- WHAT IS BEING ASKED -
In the material below, find each line holding the string "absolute" and copy it.

- DATA EXCERPT -
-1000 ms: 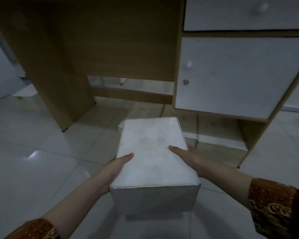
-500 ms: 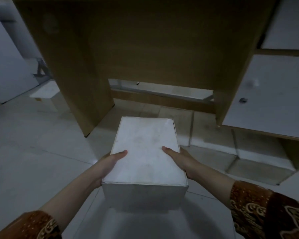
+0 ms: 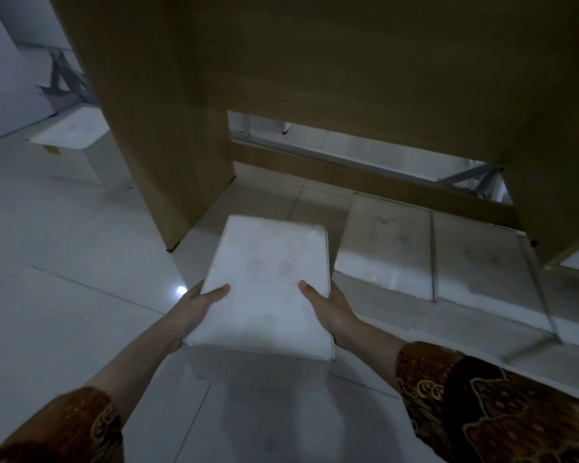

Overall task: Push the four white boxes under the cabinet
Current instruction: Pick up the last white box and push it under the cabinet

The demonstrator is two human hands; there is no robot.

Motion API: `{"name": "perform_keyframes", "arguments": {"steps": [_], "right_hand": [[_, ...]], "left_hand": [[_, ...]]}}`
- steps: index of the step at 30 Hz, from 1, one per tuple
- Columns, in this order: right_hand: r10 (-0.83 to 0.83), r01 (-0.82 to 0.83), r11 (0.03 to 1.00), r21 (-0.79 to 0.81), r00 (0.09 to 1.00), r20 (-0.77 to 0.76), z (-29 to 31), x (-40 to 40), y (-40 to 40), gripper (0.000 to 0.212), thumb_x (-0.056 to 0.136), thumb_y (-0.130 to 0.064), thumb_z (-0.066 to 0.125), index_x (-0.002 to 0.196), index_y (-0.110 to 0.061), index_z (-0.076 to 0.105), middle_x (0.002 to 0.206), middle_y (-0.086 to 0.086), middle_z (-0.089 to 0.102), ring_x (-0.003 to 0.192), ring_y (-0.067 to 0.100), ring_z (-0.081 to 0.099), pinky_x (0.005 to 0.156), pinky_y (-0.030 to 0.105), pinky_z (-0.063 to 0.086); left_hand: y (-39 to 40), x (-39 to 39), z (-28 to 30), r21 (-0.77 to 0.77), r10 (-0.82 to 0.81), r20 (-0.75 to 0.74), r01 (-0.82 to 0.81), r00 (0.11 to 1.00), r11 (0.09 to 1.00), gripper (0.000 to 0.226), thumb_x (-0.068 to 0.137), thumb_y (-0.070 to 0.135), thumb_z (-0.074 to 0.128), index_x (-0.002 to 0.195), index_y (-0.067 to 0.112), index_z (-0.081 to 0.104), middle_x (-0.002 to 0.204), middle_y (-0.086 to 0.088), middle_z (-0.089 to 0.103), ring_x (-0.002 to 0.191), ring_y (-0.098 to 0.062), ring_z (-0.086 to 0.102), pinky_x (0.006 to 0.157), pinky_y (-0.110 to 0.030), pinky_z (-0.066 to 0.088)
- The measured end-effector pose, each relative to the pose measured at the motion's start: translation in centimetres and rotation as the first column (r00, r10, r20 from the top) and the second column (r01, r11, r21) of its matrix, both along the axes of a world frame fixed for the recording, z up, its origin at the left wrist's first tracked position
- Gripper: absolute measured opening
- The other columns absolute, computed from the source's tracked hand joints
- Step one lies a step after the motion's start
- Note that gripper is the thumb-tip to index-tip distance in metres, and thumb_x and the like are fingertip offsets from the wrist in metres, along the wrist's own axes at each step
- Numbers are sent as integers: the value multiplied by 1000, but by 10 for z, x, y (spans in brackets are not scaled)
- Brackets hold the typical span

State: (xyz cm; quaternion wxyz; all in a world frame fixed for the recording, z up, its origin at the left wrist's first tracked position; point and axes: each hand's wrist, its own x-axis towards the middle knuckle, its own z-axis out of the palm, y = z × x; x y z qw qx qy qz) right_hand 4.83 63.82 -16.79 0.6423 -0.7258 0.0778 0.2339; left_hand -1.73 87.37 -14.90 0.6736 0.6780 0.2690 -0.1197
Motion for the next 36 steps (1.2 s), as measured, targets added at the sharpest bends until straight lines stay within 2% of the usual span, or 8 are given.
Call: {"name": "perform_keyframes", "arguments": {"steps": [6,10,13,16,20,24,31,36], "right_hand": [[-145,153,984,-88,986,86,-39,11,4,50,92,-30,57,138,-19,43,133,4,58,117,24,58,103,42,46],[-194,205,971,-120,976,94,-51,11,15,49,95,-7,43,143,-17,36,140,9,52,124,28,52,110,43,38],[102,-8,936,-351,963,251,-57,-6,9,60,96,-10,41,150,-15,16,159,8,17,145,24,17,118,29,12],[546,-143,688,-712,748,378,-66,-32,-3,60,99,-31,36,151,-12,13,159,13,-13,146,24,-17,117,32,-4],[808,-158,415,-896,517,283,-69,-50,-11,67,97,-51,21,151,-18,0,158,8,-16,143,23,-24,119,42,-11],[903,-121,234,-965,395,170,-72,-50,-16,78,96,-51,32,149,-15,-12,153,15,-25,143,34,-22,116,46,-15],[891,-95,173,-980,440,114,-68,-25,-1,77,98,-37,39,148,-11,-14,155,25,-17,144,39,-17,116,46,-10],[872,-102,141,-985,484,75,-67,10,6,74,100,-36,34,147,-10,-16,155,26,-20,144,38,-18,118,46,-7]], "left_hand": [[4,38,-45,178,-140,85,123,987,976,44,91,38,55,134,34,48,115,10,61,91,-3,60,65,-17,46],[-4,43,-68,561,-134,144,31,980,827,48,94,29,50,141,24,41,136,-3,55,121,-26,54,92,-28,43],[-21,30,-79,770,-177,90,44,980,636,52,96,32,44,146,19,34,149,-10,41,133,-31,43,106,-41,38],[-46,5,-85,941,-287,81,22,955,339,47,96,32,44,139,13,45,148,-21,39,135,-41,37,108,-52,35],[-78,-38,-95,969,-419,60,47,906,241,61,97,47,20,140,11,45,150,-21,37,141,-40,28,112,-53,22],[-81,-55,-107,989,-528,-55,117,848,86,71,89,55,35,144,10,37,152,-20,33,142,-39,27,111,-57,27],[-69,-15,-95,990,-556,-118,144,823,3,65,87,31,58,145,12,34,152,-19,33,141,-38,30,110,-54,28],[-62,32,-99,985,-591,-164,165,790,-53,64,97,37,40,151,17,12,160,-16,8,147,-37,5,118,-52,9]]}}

- PROBLEM SOLUTION -
- Gripper: absolute measured opening
- The other columns absolute, computed from the source's tracked hand joints

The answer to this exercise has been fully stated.